On Dec. 27, 2020, President Donald Trump signed into law the Consolidated Appropriations Act of 2021. This legislation includes, among other things, the No Surprises Act (Act), which becomes effective Jan. 1, 2022. The Act attempts to strengthen consumer protections for patients by addressing situations where patients receive unexpected or “surprise” medical bills for their health care services and, also, to provide patients with transparency in dealing with health insurance plans. “Surprise bills” typically result from emergency care services delivered by an out-of-network facility or by a doctor at an in-network facility.

“The Act . . . requires health plans and out-of-network healthcare providers to hold patients harmless and prohibits out-of-network providers from charging patients more than in-network amounts for emergency services and non-emergency services in certain situations.” Epstein Becker Green - Helaine I. Fingold, Jonah D. Retzinger and Alexis Boaz, The No Surprises Act: Implications for Health Plans, Health Care Facilities, and Health Care Providers, Lexology (December 27, 2020). In addition to surprise billing prohibitions, the Act impacts health plans, health care facilities and health care providers in several ways. For example, the Act requires that health plans cap the financial responsibility of its enrollees at the amount of in-network cost sharing amounts charged by out-of-network emergency service providers. The Act also prohibits health plans from imposing limitations on coverage for patients receiving emergency services from out-of-network providers – these new limitations are even more restrictive than the limitations on coverage for in-network services.

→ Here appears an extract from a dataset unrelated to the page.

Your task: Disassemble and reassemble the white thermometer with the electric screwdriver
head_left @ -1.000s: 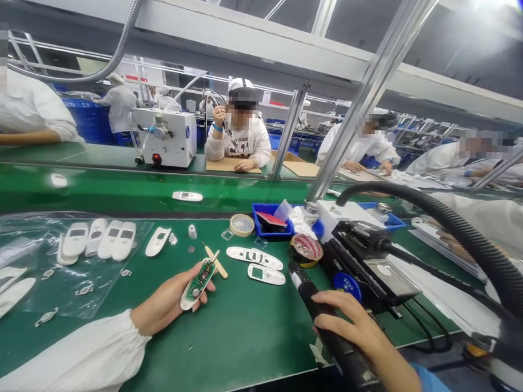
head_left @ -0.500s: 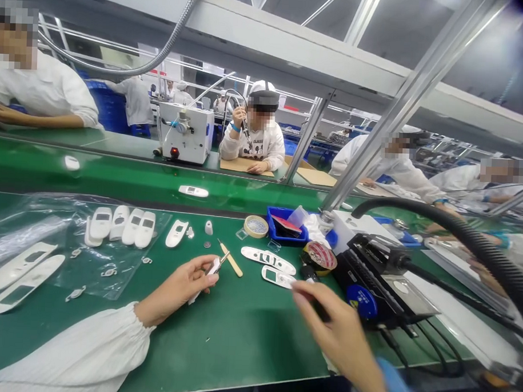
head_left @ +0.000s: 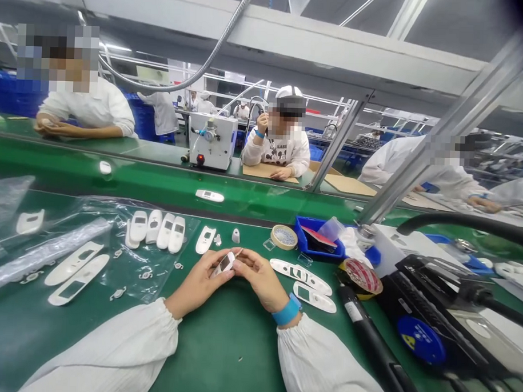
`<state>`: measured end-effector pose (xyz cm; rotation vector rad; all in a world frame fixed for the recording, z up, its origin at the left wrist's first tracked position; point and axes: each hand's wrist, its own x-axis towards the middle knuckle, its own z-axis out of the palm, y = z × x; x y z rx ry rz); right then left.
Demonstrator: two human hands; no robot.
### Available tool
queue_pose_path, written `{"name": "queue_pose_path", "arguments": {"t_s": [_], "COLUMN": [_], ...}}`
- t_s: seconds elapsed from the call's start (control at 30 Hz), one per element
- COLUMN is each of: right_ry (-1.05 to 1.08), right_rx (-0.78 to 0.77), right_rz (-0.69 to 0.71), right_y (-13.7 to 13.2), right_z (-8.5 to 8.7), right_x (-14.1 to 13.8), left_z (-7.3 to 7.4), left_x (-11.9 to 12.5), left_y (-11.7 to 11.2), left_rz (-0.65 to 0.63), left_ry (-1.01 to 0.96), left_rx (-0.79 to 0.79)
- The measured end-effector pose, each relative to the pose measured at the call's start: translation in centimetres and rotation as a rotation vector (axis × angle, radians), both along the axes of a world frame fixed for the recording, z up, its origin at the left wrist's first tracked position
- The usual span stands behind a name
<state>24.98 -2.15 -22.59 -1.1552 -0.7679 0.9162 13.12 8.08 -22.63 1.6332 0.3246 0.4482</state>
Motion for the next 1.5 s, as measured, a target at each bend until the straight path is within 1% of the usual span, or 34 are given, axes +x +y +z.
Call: {"name": "queue_pose_path", "arguments": {"t_s": [0.1, 0.23, 0.4, 0.47, 0.53, 0.63, 0.7, 0.8, 0.87, 1.0, 1.13, 1.23, 1.3, 1.37, 1.43, 1.5], "right_ry": [0.002, 0.009, 0.037, 0.037, 0.029, 0.026, 0.039, 0.095, 0.159, 0.239, 0.252, 0.258, 0.26, 0.259, 0.256, 0.254], "right_rx": [-0.009, -0.017, -0.028, -0.04, -0.057, -0.074, -0.075, -0.066, -0.054, -0.041, -0.058, -0.08, -0.091, -0.1, -0.108, -0.111], "right_rz": [-0.042, -0.086, -0.105, -0.111, -0.123, -0.157, -0.164, -0.141, -0.121, -0.105, -0.09, -0.099, -0.101, -0.096, -0.09, -0.082], "right_y": [-0.2, 0.0, 0.1, 0.1, 0.1, 0.2, 0.1, -0.2, -0.4, -0.9, -1.0, -0.9, -0.8, -0.8, -0.8, -0.9], "right_z": [-0.3, -0.5, -0.8, -0.8, -0.8, -0.7, -0.5, -0.2, -0.1, 0.2, 0.3, 0.2, 0.0, -0.1, -0.2, -0.2], "right_x": [0.0, 0.1, 0.1, 0.1, 0.2, 0.3, 0.4, 0.7, 1.0, 1.4, 1.4, 1.2, 1.1, 1.1, 1.2, 1.2], "left_z": [0.5, 0.5, 0.6, 0.7, 0.8, 0.9, 1.0, 1.2, 1.1, 0.9, 0.8, 0.9, 1.0, 1.1, 1.3, 1.3], "left_x": [0.0, 0.0, -0.2, -0.2, -0.1, -0.1, -0.1, -0.2, -0.3, -0.5, -0.9, -1.2, -1.4, -1.6, -1.8, -2.2], "left_y": [-0.5, -0.6, -0.4, -0.3, -0.2, 0.2, 0.6, 0.9, 1.0, 1.0, 1.4, 1.7, 2.0, 2.4, 2.9, 3.6], "left_rz": [0.003, 0.003, -0.148, -0.183, -0.166, -0.072, -0.014, 0.027, 0.037, 0.006, -0.019, 0.02, 0.042, 0.064, 0.118, 0.199], "left_ry": [0.042, 0.098, 0.071, 0.077, 0.086, 0.094, 0.109, 0.136, 0.167, 0.244, 0.256, 0.286, 0.347, 0.408, 0.429, 0.45], "left_rx": [-0.095, -0.183, -0.417, -0.478, -0.471, -0.415, -0.456, -0.565, -0.569, -0.46, -0.258, -0.1, 0.007, 0.152, 0.296, 0.409]}}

Regarding health care facilities and providers, the Act prevents out-of-network providers at in-network facilities from balance billing patients for non-emergency care, unless they obtain patient consent. Patients will still be required to pay the in-network cost-sharing amount. Out-of-network facilities and providers of emergency services are also prohibited from billing insured patients or holding those patients responsible for costs that exceed a cost-sharing requirement that may be even less than the required amount applied had the same services been provided by an in-network facility or provider. These prohibitions differ depending on the type of emergency and non-emergency services and whether the providers are in- or out-of-network.

Perhaps the most important aspect of the Act addresses negotiation and independent dispute resolution (IDR) for rate disputes between health plans and out-of-network facilities and providers. The Act states that various agencies will jointly issue regulations by December 2021 which will set forth specific IDR processes. However, the Act sets forth several parameters for the IDR process which gives providers and insurers 30 days to negotiate and agree to the price in dispute for the medical services. If the providers and insurers are unable to reach an agreement, they are required to enter binding arbitration before a certified IDR entity.

Finally, the Act sets rigid penalties for violations of balance billing rules, requires a consumer complaints process to be implemented and grants appeal rights to consumers whose plans fail to cover surprise medical bills.

The prohibitions and requirements discussed here are merely an overview of what the Act addresses in its attempt to take out financial shocks for patients when it comes to medical bills. The federal government will issue further guidance between now and when the law takes effect in January of 2022.